─── Collected material ───

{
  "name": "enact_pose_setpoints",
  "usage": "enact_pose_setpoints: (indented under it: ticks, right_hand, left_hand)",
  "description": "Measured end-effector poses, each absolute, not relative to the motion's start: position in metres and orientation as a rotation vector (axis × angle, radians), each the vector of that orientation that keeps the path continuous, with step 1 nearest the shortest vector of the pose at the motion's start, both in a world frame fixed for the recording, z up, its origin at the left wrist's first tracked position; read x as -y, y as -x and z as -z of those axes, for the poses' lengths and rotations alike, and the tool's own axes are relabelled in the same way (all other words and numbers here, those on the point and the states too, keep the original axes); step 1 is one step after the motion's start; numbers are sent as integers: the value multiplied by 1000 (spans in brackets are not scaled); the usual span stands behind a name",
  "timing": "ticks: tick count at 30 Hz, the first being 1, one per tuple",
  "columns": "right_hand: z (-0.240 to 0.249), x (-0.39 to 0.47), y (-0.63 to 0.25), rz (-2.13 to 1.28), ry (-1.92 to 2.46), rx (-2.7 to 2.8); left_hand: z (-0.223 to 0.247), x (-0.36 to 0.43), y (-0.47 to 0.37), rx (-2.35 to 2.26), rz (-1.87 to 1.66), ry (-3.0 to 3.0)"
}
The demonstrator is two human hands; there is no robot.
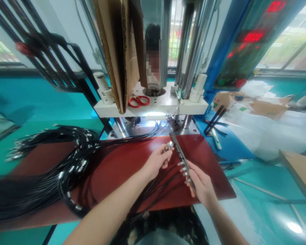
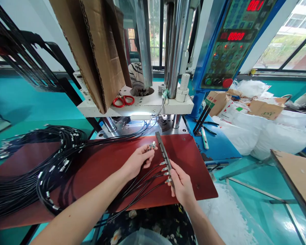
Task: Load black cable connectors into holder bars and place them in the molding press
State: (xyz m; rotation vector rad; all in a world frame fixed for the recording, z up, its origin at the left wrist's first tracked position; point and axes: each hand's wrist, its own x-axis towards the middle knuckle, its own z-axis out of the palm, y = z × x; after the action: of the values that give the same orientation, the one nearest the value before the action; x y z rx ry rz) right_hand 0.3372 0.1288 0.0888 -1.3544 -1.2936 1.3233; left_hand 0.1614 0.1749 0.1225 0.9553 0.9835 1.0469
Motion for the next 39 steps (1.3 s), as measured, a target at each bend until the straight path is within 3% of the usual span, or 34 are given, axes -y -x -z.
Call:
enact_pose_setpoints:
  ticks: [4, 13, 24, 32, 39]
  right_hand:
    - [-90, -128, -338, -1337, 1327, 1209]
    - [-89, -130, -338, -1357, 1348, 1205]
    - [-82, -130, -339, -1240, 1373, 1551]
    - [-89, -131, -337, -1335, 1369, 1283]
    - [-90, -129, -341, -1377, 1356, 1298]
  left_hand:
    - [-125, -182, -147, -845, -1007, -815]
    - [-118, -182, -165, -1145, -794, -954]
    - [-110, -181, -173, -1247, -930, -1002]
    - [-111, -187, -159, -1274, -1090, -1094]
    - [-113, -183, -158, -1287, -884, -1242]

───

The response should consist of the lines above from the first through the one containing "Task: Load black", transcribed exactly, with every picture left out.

{
  "name": "enact_pose_setpoints",
  "usage": "enact_pose_setpoints: (indented under it: ticks, right_hand, left_hand)",
  "description": "Measured end-effector poses, each absolute, not relative to the motion's start: position in metres and orientation as a rotation vector (axis × angle, radians), each the vector of that orientation that keeps the path continuous, with step 1 nearest the shortest vector of the pose at the motion's start, both in a world frame fixed for the recording, z up, its origin at the left wrist's first tracked position; read x as -y, y as -x and z as -z of those axes, for the poses' lengths and rotations alike, and the tool's own axes are relabelled in the same way (all other words and numbers here, those on the point and the states too, keep the original axes); step 1 is one step after the motion's start; numbers are sent as integers: the value multiplied by 1000 (spans in brackets are not scaled); the usual span stands behind a name",
  "timing": "ticks: tick count at 30 Hz, the first being 1, one per tuple",
  "columns": "right_hand: z (-0.240 to 0.249), x (-0.39 to 0.47), y (-0.63 to 0.25), rz (-2.13 to 1.28), ry (-1.92 to 2.46), rx (-2.7 to 2.8); left_hand: z (-0.223 to 0.247), x (-0.36 to 0.43), y (-0.47 to 0.37), rx (-2.35 to 2.26), rz (-1.87 to 1.66), ry (-3.0 to 3.0)"
}
The demonstrator is two human hands; there is no robot.
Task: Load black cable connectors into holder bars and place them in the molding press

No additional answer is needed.